▸ **What this task involves**
Go through the entries below line by line and tally those holding "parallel"; write only the tally.

▸ **Data supplied**
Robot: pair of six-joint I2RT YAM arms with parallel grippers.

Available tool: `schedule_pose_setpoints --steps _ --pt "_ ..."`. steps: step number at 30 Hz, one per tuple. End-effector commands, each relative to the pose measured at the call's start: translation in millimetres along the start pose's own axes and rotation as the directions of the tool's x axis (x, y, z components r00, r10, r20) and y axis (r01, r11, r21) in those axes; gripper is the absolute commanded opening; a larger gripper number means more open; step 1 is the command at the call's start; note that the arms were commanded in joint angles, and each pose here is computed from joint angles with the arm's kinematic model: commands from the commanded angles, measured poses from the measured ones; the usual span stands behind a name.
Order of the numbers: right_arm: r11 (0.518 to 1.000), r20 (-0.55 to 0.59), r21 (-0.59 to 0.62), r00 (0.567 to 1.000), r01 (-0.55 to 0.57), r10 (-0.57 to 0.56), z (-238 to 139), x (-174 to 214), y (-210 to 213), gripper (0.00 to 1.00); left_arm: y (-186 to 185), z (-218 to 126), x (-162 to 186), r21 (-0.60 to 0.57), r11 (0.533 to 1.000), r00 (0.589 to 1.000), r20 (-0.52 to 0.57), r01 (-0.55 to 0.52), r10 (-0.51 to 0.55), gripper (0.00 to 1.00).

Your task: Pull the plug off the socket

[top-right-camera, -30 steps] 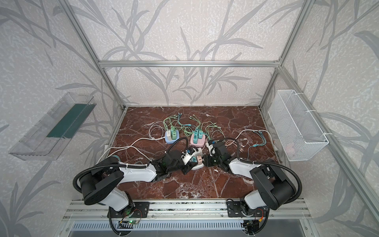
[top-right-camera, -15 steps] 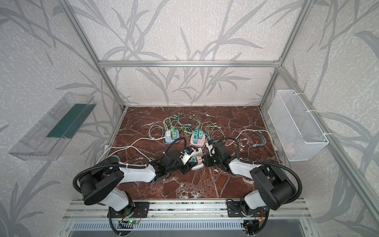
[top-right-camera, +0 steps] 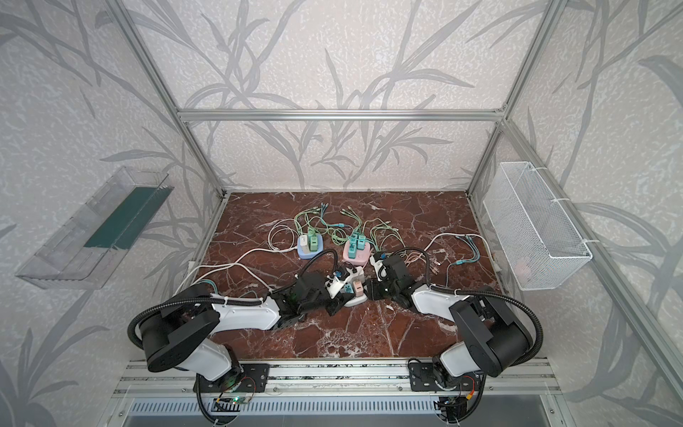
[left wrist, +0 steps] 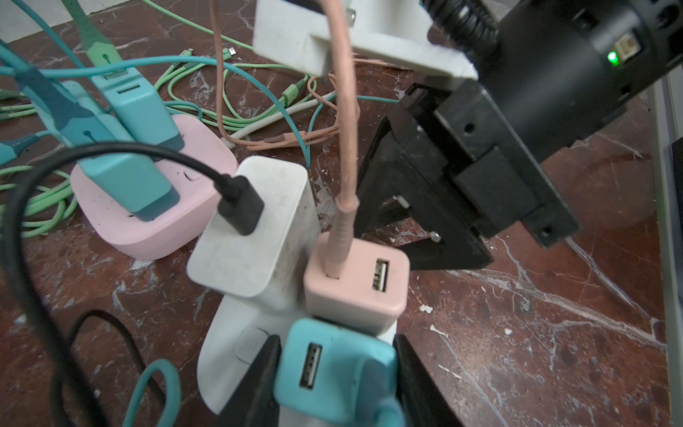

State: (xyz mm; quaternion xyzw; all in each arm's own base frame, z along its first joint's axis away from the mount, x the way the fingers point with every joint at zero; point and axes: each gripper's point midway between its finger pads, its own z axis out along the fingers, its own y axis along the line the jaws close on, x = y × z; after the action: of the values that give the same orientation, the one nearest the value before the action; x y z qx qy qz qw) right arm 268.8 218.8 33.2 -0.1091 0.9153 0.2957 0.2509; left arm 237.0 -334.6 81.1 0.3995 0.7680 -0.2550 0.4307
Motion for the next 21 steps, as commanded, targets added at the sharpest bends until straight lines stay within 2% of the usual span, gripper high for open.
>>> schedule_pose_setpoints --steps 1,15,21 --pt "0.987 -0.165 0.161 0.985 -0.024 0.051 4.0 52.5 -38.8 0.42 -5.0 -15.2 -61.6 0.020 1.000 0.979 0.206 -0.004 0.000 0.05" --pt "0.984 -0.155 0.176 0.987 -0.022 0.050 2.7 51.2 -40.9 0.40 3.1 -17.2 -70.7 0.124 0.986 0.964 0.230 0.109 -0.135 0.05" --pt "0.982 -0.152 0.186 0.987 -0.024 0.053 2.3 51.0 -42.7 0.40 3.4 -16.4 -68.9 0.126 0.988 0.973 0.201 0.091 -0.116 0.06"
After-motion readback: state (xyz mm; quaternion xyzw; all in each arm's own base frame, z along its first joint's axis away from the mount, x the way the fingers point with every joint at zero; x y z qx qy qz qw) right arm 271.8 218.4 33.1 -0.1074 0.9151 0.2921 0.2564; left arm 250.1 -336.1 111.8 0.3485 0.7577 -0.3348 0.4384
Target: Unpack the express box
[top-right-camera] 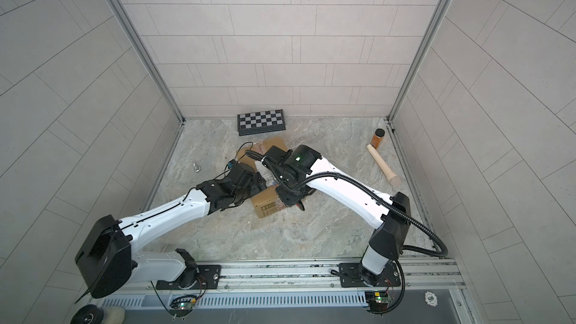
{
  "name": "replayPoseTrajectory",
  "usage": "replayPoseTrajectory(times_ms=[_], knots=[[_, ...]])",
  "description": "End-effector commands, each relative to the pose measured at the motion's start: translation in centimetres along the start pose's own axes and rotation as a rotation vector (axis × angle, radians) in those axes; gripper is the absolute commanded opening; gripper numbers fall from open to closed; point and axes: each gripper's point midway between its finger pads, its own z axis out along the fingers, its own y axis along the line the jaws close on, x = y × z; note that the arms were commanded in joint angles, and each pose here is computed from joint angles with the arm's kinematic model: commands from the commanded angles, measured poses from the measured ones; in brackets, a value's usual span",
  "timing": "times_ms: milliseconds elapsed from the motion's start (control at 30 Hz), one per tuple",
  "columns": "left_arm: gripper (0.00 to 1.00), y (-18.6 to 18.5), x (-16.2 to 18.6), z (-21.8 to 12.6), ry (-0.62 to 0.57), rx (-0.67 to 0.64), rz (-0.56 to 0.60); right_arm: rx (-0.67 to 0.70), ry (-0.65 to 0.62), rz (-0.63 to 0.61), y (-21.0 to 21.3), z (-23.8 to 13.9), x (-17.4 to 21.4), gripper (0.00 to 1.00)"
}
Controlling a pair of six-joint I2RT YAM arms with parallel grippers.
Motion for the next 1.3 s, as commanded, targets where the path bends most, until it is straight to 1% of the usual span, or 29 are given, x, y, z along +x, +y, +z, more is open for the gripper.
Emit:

▸ **Solved exercise**
2